• **WORK TASK**: Restate word for word the span of lines that opens with the line containing "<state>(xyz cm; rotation" and closes with the last line of the material. Include both ends and nothing more.

┏━━

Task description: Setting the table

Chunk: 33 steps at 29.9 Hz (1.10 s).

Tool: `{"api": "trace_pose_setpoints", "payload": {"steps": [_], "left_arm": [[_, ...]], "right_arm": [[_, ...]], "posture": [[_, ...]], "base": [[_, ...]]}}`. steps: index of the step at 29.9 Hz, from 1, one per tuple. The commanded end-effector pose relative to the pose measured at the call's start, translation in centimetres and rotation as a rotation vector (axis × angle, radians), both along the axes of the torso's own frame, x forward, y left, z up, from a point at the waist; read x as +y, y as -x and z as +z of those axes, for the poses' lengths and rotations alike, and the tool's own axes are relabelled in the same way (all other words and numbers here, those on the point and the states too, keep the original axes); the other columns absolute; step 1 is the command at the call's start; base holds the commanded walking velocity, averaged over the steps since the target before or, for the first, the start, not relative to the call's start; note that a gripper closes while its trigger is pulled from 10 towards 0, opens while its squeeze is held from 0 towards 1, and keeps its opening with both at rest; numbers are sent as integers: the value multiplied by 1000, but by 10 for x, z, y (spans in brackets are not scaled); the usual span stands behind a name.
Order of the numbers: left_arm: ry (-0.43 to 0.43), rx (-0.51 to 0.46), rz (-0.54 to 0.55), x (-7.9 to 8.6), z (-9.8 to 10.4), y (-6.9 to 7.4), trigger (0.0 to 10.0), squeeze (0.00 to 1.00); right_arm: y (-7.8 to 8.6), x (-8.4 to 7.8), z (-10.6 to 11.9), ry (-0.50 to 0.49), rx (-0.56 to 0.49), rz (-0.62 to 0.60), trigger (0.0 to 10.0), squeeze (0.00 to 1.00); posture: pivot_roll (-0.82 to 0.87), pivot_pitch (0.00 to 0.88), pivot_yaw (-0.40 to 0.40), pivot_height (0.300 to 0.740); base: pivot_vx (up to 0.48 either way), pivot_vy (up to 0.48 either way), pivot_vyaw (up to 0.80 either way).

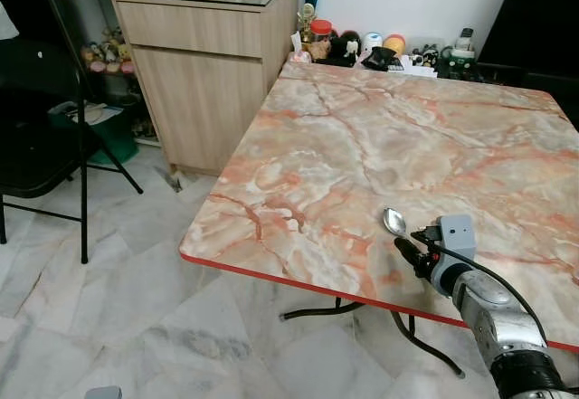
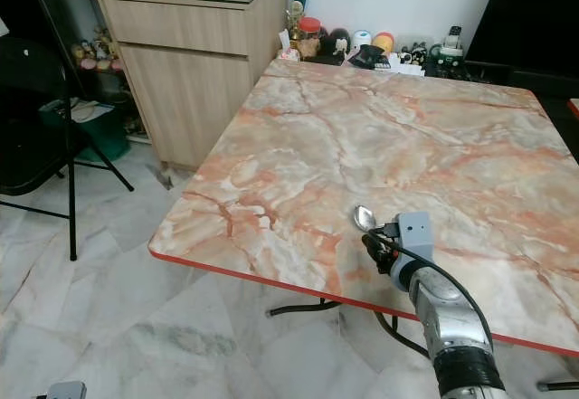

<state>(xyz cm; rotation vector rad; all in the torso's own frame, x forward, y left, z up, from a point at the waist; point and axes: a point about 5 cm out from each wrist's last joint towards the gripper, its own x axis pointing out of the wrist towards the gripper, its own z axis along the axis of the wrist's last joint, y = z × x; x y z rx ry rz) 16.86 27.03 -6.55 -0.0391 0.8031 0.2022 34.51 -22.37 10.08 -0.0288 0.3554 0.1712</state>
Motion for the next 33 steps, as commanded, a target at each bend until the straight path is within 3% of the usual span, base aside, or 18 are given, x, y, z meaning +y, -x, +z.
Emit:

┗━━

• **ANSWER SPACE**:
<state>(xyz cm; rotation vector rad; all in the torso's own frame, x forward, y left, z up, from a point at the waist; point and axes: a point about 5 cm out from each wrist's last joint towards the gripper, its own x axis pointing out of the wrist towards the gripper, its own z axis along the axis of the wrist's last joint, y = z × x; x y z rx ry rz) 16.86 27.03 -6.55 -0.0391 0.8031 0.2022 34.51 -22.37 10.08 -0.0288 0.3554 0.1712</state>
Motion for the next 33 steps, as commanded, a target at each bend until the straight path is within 3% of the usual span, base aside, or 18 are given, x, y, z meaning +y, -x, +z.
Emit:

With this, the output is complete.